**DATA PROVIDED**.
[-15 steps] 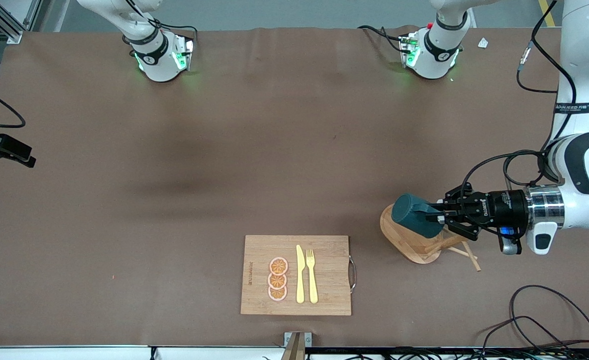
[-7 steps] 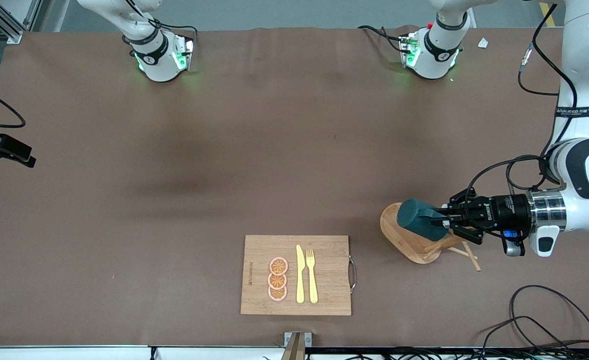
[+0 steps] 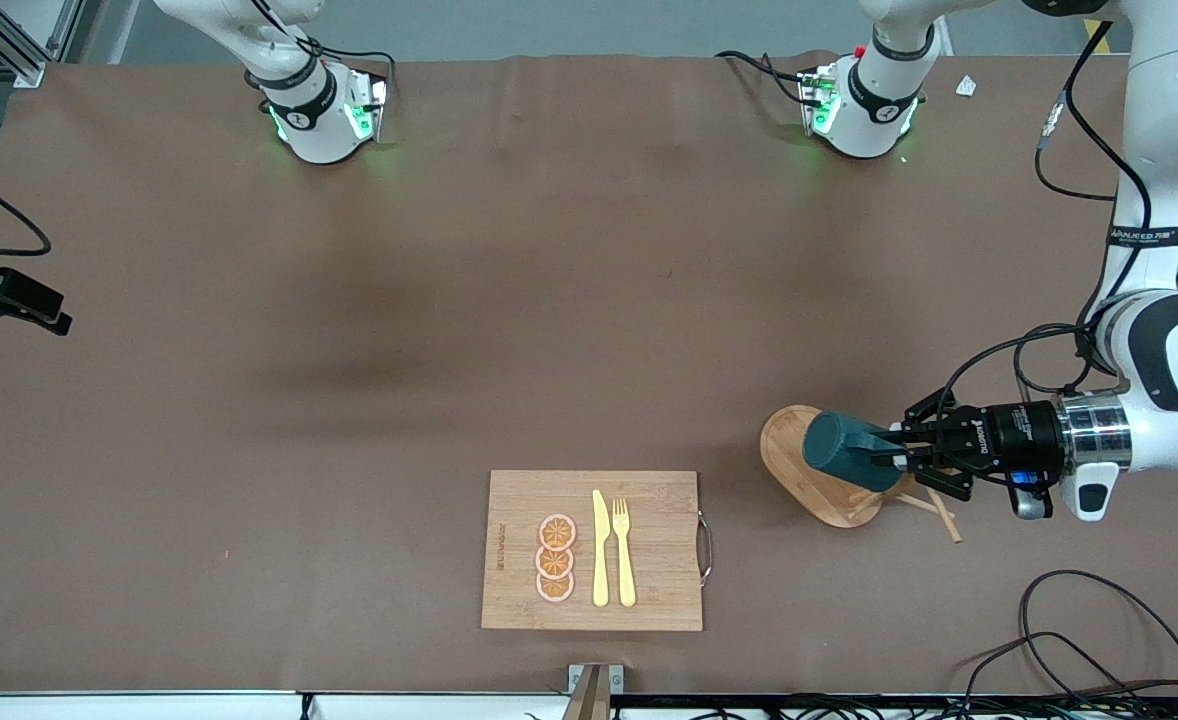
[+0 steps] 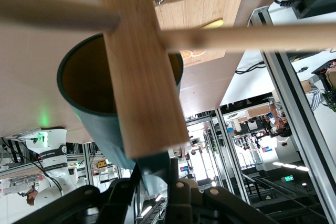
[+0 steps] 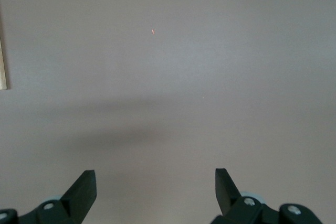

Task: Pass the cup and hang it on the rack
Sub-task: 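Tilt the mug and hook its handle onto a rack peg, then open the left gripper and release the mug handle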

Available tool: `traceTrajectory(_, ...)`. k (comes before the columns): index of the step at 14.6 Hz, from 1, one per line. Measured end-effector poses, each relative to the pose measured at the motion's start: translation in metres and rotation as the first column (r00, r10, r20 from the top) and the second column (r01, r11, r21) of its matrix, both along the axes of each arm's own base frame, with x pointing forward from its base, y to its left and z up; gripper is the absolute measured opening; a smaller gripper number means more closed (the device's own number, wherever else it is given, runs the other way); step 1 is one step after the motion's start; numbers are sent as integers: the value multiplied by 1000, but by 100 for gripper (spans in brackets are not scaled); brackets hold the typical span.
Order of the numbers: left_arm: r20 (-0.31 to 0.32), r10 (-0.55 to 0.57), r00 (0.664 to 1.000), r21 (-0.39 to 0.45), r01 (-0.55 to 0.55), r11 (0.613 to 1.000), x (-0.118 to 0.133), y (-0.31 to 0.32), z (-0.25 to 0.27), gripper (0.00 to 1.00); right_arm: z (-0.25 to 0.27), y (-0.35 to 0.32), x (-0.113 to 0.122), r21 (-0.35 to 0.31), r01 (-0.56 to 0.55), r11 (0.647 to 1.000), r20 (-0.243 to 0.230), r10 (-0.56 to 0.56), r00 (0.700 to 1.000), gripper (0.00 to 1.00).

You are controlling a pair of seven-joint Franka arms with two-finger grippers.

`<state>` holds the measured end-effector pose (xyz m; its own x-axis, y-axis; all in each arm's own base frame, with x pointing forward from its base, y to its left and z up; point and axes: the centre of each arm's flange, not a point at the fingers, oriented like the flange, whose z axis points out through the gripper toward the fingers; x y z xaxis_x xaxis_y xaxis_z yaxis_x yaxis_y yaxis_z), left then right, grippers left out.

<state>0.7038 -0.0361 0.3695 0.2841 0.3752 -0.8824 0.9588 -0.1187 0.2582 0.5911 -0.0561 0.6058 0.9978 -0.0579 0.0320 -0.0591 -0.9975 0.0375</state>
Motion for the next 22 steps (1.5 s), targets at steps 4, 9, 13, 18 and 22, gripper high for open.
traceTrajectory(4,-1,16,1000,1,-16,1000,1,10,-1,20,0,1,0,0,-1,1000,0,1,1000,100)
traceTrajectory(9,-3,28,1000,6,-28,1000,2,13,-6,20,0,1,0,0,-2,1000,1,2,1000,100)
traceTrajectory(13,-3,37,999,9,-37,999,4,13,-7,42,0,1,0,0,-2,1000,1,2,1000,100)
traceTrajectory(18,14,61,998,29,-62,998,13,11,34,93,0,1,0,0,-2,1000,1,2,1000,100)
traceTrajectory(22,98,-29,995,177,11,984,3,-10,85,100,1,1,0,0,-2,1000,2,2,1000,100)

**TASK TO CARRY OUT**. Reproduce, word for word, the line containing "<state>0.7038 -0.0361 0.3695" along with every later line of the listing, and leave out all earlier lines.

**COMPLETED EXERCISE**.
<state>0.7038 -0.0361 0.3695 0.2841 0.3752 -0.8824 0.9588 -0.1187 0.2582 0.5911 -0.0561 0.6058 0.9978 -0.0579 0.0320 -0.0591 -0.9975 0.0375</state>
Motion for the next 22 steps (1.5 s), targets at steps 4, 9, 13, 18 and 22, gripper high for open.
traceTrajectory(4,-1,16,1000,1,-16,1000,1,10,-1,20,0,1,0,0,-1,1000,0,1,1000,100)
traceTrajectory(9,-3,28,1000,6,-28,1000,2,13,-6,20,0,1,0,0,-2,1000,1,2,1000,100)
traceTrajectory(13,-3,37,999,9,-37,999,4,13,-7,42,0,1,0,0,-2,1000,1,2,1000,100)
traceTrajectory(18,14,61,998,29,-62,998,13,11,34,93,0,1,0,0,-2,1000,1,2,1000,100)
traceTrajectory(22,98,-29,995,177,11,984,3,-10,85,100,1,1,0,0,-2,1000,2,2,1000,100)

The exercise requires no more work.